E se por uma questão de
moda se tratasse, ela, a moda, é tão passageira como o passar das estações. Não
podemos afirmar o mesmo no que se refere à tradição, que se perpetua com o
passar dos tempos, é aceita e mantida pelo povo: ela fala por si e não há necessidade
de vendê-la, sequer enfeitá-la.
Não se trata de
mudanças somente de imagens, ou de roupas, ou de modas, ou de gadgets. É que a
própria instituição se resiste às mudanças. E por uma dessas ironias que nos
cruzam o caminho, nos mostra essa resistência justamente porque ela, a
instituição, não quer mudar sua forma de governar, sua “tradição” política,
mesmo que seja para um bem comum e mesmo que os associados a reivindiquem.
Com o artifício da
internet, o povo desfruta de portais de transparência, mas parece que o
escotismo não precisa disso. Enquanto o voto direto representa uma democracia,
nós não o temos. Enquanto a participação dos associados, o patrimônio máximo de
uma associação, é levada em boa conta em qualquer segmento, no escotismo se faz
a engenharia inversa.
Há aqueles com o discurso
na ponta da língua: “mas o foco é o jovem”. Lembremos que são 12 mil adultos os
que mantêm essas crianças interessadas em escotismo. A modernização que traz resultados, como se vê
lá fora, é justamente essa: a de se saber dar o devido valor ao adulto - a
meritocracia. Mas nossos sites, longe de se atualizarem, preferem apenas gastar
umas poucas linhas ao voluntariado.
No meu tempo era
melhor?
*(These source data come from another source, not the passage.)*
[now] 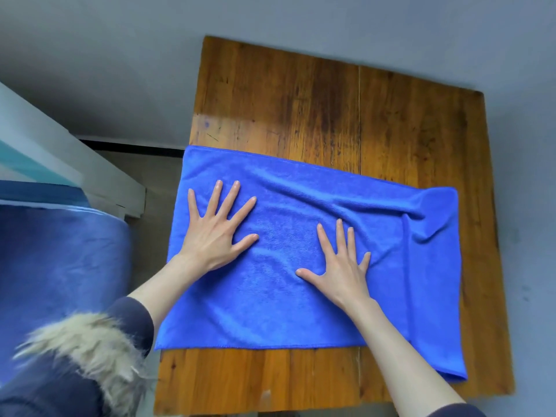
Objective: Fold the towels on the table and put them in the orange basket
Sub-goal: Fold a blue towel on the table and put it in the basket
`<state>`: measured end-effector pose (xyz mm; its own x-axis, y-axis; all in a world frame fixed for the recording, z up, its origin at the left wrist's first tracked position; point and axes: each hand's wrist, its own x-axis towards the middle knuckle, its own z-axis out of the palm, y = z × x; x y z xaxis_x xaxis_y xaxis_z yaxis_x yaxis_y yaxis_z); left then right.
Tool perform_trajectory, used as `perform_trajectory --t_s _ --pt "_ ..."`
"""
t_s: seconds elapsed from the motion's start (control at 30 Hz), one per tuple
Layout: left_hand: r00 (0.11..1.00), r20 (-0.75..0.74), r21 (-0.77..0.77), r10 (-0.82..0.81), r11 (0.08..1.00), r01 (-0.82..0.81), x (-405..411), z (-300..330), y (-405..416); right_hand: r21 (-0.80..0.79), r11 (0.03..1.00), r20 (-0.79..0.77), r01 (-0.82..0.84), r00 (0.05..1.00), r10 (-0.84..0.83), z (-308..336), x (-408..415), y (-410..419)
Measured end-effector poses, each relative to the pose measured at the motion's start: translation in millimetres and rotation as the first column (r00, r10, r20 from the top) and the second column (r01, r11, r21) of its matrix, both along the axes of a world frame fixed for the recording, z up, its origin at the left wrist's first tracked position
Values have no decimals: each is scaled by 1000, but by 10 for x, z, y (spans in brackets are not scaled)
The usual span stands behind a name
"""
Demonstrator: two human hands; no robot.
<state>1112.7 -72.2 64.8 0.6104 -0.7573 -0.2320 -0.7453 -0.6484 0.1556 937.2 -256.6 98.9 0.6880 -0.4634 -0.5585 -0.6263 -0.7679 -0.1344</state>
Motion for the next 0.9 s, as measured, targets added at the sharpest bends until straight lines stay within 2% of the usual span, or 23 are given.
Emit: perform_trajectory --t_s 0.13,0.3,0.4,0.5,0.6,0.73,0.9 --pt "999 -22 39 37 999 -36 -49 0 2 86 996 99 13 995 -21 79 -143 -1" --pt "997 -72 -43 14 999 -17 -346 161 -234 62 968 378 242 892 -247 280 -394 -255" --pt "995 -92 -58 -30 998 25 -578 226 -472 2 887 448 461 793 -413 357 -594 -581" --pt "990 -93 -78 -109 992 102 -793 287 -809 -26 735 499 678 646 -578 386 -781 -982" --pt "979 -96 -116 -180 979 169 -1051 320 -1210 -22 641 464 767 576 -674 346 -987 -1343" --pt "964 -100 -126 -247 964 234 -1427 274 -1712 77 548 311 833 502 -807 208 -1214 -1713" --pt "954 -135 4 -267 963 270 -1760 196 -2136 205 591 186 780 562 -806 119 -1325 -1916"
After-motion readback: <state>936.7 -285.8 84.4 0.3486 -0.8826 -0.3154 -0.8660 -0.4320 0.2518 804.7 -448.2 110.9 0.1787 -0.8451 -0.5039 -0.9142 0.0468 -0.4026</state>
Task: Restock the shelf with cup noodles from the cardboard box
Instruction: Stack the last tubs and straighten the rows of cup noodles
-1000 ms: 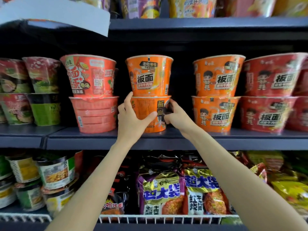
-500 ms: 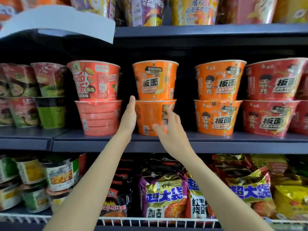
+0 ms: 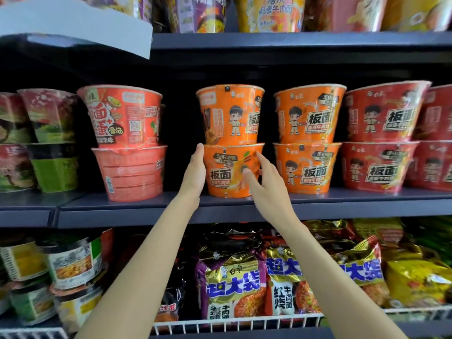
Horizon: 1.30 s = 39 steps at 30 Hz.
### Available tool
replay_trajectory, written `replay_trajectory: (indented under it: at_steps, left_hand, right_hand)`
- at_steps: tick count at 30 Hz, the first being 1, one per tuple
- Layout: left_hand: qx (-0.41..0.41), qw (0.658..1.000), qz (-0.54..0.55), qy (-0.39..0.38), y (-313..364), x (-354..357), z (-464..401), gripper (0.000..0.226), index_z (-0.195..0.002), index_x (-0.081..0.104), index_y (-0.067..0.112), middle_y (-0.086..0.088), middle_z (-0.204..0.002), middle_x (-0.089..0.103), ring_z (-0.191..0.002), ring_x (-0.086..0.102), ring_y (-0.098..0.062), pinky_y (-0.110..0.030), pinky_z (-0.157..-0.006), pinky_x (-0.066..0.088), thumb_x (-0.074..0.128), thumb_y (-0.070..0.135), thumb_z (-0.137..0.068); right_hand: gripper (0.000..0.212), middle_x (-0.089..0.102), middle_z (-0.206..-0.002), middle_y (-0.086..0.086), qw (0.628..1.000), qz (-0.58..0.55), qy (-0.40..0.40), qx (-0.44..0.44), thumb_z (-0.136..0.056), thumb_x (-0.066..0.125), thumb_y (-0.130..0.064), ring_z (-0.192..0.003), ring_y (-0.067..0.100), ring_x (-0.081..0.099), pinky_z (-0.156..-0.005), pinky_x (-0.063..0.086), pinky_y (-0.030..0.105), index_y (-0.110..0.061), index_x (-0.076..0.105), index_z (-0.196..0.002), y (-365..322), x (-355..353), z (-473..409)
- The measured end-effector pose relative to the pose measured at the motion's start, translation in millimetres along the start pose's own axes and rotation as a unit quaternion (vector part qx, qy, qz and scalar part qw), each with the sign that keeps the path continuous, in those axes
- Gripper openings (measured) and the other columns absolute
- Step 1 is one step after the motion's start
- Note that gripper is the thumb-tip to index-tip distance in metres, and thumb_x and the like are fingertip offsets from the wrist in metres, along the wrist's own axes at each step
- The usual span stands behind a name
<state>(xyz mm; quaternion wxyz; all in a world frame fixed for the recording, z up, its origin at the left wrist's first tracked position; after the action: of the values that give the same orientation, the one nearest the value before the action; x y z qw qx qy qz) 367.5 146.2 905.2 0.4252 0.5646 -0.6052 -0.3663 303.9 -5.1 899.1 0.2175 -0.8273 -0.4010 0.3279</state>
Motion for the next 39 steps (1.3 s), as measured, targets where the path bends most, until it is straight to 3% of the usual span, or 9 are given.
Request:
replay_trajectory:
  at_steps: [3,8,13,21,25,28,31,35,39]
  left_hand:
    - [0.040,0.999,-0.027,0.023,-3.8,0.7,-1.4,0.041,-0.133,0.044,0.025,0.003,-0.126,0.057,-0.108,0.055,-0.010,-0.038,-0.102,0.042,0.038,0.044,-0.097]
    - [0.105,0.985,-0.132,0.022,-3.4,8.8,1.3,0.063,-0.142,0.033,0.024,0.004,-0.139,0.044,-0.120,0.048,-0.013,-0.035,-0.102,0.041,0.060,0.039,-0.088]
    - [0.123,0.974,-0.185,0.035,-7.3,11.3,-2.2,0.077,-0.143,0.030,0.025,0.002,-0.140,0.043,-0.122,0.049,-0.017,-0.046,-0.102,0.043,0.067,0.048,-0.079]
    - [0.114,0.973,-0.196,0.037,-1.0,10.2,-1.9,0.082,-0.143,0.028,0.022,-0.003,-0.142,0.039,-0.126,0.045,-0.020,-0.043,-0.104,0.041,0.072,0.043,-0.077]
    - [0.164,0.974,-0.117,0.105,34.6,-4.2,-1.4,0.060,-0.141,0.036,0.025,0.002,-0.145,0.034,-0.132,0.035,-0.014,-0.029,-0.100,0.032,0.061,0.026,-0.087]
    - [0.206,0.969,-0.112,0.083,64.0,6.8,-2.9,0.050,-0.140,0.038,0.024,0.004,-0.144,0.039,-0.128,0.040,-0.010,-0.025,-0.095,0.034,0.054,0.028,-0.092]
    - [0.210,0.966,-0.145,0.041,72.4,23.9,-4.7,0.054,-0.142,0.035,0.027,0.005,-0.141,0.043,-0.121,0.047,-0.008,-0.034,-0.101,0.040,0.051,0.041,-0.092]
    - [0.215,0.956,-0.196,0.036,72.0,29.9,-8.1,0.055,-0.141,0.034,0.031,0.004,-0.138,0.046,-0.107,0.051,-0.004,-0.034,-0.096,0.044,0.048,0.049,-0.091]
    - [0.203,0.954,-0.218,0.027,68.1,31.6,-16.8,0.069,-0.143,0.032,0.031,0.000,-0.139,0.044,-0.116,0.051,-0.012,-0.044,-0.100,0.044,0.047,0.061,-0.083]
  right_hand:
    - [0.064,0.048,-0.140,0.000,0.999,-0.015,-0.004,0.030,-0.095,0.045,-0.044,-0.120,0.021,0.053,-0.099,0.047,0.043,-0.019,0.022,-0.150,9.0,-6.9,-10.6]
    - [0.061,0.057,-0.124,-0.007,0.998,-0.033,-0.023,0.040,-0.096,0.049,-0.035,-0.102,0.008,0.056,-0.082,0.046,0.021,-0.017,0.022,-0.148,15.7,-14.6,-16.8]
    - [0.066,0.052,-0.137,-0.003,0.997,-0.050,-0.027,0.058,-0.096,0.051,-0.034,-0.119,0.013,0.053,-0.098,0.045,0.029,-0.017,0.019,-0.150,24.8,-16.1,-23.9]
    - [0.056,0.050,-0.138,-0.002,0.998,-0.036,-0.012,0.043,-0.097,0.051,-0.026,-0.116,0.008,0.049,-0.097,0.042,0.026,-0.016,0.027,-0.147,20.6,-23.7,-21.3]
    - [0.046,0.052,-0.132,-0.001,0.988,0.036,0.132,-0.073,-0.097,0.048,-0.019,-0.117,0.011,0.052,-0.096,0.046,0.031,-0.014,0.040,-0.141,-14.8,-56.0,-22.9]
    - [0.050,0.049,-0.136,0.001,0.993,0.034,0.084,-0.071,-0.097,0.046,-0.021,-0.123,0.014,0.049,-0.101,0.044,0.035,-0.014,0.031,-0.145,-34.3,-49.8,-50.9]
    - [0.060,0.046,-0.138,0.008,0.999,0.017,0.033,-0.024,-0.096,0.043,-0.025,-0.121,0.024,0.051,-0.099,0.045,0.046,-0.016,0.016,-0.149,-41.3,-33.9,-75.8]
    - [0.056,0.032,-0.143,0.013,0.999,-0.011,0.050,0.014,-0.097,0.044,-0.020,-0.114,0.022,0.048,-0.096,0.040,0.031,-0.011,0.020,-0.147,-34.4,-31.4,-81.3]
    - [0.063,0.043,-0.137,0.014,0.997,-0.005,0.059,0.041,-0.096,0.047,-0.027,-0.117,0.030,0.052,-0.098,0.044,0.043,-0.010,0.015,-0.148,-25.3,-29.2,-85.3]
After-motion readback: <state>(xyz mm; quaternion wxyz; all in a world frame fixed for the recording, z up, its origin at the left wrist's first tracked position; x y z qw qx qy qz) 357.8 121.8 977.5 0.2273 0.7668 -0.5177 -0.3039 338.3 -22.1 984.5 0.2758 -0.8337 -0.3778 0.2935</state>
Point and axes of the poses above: each hand's wrist, its own z-axis away from the middle knuckle, its own x-axis out of the palm, y = z × x, the point moved 7 cm from there along -z, towards the middle knuckle
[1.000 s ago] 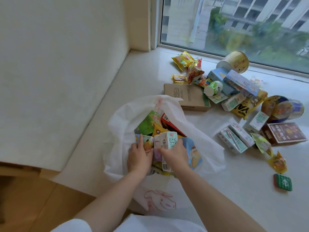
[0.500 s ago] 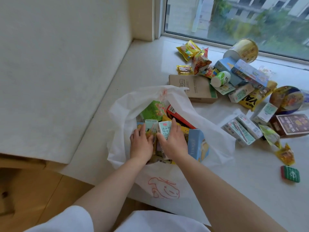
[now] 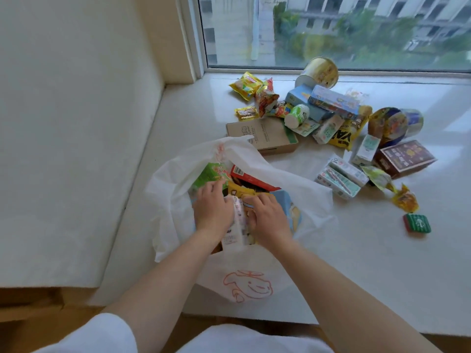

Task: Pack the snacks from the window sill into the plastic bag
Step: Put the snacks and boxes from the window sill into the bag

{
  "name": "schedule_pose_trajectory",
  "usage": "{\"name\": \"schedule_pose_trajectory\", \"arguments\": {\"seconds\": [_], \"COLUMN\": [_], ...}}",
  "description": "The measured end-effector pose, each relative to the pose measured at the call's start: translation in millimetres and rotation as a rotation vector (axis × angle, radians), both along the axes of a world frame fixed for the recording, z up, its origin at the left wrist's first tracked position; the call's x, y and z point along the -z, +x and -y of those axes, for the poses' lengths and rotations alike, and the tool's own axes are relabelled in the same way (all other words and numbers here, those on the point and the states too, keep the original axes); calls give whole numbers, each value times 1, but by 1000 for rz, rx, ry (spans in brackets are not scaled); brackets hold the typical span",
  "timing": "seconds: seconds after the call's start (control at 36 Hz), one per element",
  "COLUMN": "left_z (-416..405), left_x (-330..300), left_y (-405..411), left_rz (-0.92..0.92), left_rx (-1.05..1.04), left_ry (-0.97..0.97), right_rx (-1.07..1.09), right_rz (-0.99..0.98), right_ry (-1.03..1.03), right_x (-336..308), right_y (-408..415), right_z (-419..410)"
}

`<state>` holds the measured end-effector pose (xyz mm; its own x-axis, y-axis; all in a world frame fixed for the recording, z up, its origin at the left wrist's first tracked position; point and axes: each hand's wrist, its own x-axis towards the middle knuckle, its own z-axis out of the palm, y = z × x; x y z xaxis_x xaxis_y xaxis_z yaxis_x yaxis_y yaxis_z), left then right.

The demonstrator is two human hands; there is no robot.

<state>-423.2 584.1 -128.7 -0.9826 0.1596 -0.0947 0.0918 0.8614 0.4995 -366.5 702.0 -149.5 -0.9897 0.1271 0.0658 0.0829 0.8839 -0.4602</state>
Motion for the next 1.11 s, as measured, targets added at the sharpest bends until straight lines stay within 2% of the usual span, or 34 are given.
{"name": "schedule_pose_trajectory", "arguments": {"seconds": [0.06,0.17,0.31,0.39,0.53,0.69,0.89,1.11], "left_z": [-17,-64,-139,-188,-265,-346,-407,-457], "left_x": [-6,-14,-19,-21,-16,11,50,83], "left_y": [0,8,25,38,58,70,55,42], "left_rz": [-39,-83,-184,-203,-146,17,156,48], "left_rx": [54,165,289,316,373,414,481,668], "left_ry": [-9,59,147,186,179,35,-204,-485], "right_rx": [78,183,392,473,514,574,631,826], "right_rz": [-115,-217,-275,-148,164,438,558,669], "right_ry": [-39,-37,-117,-165,-101,-59,-35,-295], "right_x": [-2,-7,-3,0,24,51,71,99], "right_y": [7,20,42,59,95,131,129,112], "right_z": [-14,-60,-133,-180,-258,-344,-402,-435]}}
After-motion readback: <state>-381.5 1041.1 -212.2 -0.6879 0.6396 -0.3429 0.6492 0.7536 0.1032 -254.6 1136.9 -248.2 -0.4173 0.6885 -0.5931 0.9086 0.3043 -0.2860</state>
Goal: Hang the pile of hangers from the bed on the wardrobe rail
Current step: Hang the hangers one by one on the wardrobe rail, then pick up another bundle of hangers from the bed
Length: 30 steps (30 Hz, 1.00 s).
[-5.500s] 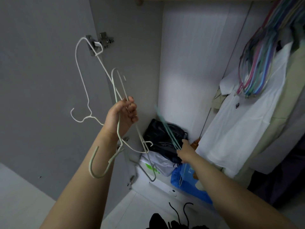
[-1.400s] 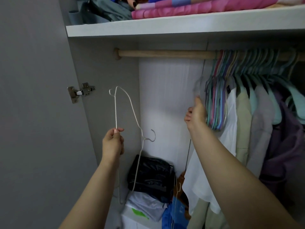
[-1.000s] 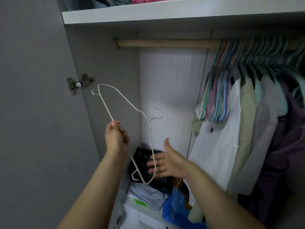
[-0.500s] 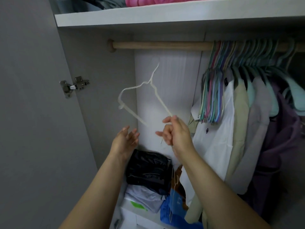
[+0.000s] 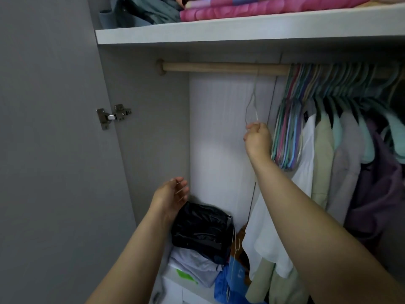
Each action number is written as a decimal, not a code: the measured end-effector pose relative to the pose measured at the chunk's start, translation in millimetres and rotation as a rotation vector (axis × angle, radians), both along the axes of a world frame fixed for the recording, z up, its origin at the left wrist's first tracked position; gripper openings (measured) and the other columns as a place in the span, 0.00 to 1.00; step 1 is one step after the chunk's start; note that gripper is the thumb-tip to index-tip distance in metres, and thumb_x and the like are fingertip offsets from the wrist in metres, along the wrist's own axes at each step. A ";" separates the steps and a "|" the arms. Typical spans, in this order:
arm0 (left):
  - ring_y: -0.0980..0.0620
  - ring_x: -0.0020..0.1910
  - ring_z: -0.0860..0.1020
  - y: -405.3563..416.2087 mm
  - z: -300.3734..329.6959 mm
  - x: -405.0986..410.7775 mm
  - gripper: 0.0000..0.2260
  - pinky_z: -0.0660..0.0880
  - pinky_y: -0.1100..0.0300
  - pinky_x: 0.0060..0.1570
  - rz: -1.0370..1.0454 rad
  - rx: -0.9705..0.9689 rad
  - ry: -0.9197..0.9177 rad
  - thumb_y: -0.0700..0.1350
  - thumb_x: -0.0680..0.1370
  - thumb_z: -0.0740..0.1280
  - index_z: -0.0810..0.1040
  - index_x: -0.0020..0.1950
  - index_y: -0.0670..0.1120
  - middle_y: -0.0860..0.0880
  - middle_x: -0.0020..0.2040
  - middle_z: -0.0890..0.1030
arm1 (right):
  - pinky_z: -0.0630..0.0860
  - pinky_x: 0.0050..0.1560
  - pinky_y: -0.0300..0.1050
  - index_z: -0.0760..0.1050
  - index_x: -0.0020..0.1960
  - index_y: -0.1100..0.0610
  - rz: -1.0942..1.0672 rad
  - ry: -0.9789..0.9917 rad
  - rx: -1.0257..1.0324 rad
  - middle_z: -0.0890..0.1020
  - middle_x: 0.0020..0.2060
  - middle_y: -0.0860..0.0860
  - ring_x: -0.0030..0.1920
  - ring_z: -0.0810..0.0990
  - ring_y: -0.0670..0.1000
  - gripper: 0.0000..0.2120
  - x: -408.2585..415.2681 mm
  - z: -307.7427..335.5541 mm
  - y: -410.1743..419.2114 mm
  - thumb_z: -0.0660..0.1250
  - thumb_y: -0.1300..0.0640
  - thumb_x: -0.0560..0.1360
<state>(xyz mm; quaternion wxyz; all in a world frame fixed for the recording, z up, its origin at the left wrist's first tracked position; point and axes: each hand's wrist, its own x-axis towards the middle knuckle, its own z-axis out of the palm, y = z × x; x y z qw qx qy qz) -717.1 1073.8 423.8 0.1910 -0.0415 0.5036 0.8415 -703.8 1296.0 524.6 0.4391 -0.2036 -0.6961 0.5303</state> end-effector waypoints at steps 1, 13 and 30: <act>0.53 0.42 0.76 -2.9 -3.5 1.9 0.12 0.68 0.60 0.38 0.003 -0.007 -0.011 0.45 0.84 0.54 0.75 0.46 0.47 0.50 0.45 0.78 | 0.74 0.44 0.45 0.71 0.49 0.58 -0.043 0.028 -0.001 0.77 0.39 0.53 0.39 0.76 0.53 0.12 0.6 -4.5 2.6 0.50 0.59 0.81; 0.53 0.40 0.76 -37.9 -39.6 44.7 0.12 0.68 0.59 0.40 0.062 -0.100 -0.037 0.45 0.84 0.54 0.75 0.46 0.48 0.50 0.44 0.79 | 0.63 0.71 0.50 0.59 0.73 0.63 -0.090 0.049 -0.089 0.65 0.71 0.61 0.70 0.66 0.57 0.24 33.6 -83.2 -18.9 0.57 0.55 0.80; 0.53 0.41 0.79 -254.5 -120.9 229.7 0.09 0.72 0.60 0.41 0.529 -0.557 -0.201 0.46 0.84 0.56 0.76 0.52 0.47 0.50 0.47 0.81 | 0.71 0.30 0.35 0.74 0.45 0.58 1.271 -0.715 0.031 0.79 0.34 0.51 0.26 0.76 0.43 0.06 123.3 -227.6 -306.8 0.62 0.57 0.80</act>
Lembro-me de minha infância com carinho, mas não me atrevo a equipará-la
a outra infância ou adjetivá-la de “a melhor”. Hoje é melhor? Para os jovens
que vivem esse tempo, sim.
Mas para os adultos, que
são os alicerces do movimento escoteiro, talvez seja um fardo demasiado grande
que carregam a favor de crianças, porque a associação contribui para tanto. O
escotista, o adulto, quer atuar onde a meritocracia funcione; quer ser ouvido,
quer estar onde possa apertar a mão de um comissário distrital; ter uma
conversa ao pé do fogo com algum dirigente nacional; receber uma carta lhe
congratulando. A associação, ao contrário, se distancia cada vez mais do seu
maior patrimônio, daquele que defende o nome da causa escoteira esteja lá onde
estiver: o adulto, o “chefe”.
Não sei se será outra
quimera, mas acredito piamente que o escotismo brilha mais por inciativas
isoladas destes adultos do que associativamente falando. O movimento escoteiro
no Brasil não perde jovens para a internet ou para videogames. Os perde para
ele mesmo. Passamos de um movimento que oferecia algo único, praticamente
competindo sozinho, a um movimento que oferece o mesmo que outros, apenas com
outra roupagem. A premissa da “escola de cidadania” não passará de um mantra se
não nos fazemos ver e, por conseguinte, não sermos lembrados.
Fernando Robleño.
Nota de rodapé: -
(significado de tradição: - É uma palavra com origem no termo em latim
“traditio”, que significa entregar ou passar adiante. A tradição é a
transmissão de costumes, comportamentos, memórias, rumores, crenças, lendas
para pessoas de uma comunidade, sendo que os elementos transmitidos passam a
fazer parte da cultura.). Um artigo para passar o tempo enquanto as reuniões
escoteiras pipocam por todo o Brasil.